TASK ITEM: Set down the line containing "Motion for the" and every line that follows it in the listing below, exactly as written and with nothing added.

INFORMATION PROVIDED:

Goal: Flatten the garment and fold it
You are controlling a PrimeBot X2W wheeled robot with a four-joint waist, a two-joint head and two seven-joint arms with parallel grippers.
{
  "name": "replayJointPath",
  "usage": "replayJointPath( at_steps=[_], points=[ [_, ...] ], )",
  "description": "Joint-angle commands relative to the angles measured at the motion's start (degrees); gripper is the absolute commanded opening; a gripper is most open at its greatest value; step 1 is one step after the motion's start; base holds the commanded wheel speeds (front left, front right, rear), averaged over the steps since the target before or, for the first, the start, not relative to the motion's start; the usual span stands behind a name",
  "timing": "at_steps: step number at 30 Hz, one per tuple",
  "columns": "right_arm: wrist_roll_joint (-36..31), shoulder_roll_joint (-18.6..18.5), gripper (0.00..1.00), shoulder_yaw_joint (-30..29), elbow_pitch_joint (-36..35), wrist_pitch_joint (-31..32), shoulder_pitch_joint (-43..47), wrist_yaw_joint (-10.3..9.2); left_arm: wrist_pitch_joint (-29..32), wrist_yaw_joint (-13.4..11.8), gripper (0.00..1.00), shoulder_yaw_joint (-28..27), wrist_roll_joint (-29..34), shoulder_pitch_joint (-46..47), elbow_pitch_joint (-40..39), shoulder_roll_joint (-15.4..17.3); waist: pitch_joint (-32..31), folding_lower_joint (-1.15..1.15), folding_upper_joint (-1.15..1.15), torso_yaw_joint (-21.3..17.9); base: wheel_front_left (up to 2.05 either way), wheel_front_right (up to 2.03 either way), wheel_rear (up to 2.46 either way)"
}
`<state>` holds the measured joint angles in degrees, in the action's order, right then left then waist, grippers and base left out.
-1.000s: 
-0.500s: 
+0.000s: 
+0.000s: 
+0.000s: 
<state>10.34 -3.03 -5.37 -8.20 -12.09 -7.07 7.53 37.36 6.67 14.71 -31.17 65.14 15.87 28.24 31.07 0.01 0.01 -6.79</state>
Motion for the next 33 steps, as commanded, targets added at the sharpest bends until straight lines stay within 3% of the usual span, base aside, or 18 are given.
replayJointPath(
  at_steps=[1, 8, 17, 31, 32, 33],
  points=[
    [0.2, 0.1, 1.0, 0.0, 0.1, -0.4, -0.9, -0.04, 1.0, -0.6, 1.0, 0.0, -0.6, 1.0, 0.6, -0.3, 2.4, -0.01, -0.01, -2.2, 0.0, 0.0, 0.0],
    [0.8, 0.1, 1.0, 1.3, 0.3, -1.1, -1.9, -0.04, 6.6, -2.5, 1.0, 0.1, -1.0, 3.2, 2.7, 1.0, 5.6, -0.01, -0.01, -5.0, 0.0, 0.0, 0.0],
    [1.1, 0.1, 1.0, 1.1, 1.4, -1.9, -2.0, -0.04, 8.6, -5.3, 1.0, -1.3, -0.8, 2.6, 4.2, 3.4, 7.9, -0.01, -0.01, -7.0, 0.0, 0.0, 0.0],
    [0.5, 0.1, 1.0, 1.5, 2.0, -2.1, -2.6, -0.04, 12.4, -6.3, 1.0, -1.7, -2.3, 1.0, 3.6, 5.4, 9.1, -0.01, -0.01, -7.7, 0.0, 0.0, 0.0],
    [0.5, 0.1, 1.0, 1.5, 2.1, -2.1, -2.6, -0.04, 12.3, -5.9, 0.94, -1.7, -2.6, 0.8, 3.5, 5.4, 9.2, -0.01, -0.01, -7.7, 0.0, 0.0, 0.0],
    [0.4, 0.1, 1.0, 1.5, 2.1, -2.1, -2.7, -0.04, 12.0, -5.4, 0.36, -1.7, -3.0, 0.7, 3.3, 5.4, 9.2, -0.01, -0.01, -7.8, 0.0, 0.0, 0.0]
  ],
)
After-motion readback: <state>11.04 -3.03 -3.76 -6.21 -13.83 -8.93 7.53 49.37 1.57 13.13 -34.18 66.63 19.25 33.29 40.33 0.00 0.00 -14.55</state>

ANSWER AREA:
Motion for the next 33 steps, as commanded, targets added at the sharpest bends until straight lines stay within 3% of the usual span, base aside, or 18 are given.
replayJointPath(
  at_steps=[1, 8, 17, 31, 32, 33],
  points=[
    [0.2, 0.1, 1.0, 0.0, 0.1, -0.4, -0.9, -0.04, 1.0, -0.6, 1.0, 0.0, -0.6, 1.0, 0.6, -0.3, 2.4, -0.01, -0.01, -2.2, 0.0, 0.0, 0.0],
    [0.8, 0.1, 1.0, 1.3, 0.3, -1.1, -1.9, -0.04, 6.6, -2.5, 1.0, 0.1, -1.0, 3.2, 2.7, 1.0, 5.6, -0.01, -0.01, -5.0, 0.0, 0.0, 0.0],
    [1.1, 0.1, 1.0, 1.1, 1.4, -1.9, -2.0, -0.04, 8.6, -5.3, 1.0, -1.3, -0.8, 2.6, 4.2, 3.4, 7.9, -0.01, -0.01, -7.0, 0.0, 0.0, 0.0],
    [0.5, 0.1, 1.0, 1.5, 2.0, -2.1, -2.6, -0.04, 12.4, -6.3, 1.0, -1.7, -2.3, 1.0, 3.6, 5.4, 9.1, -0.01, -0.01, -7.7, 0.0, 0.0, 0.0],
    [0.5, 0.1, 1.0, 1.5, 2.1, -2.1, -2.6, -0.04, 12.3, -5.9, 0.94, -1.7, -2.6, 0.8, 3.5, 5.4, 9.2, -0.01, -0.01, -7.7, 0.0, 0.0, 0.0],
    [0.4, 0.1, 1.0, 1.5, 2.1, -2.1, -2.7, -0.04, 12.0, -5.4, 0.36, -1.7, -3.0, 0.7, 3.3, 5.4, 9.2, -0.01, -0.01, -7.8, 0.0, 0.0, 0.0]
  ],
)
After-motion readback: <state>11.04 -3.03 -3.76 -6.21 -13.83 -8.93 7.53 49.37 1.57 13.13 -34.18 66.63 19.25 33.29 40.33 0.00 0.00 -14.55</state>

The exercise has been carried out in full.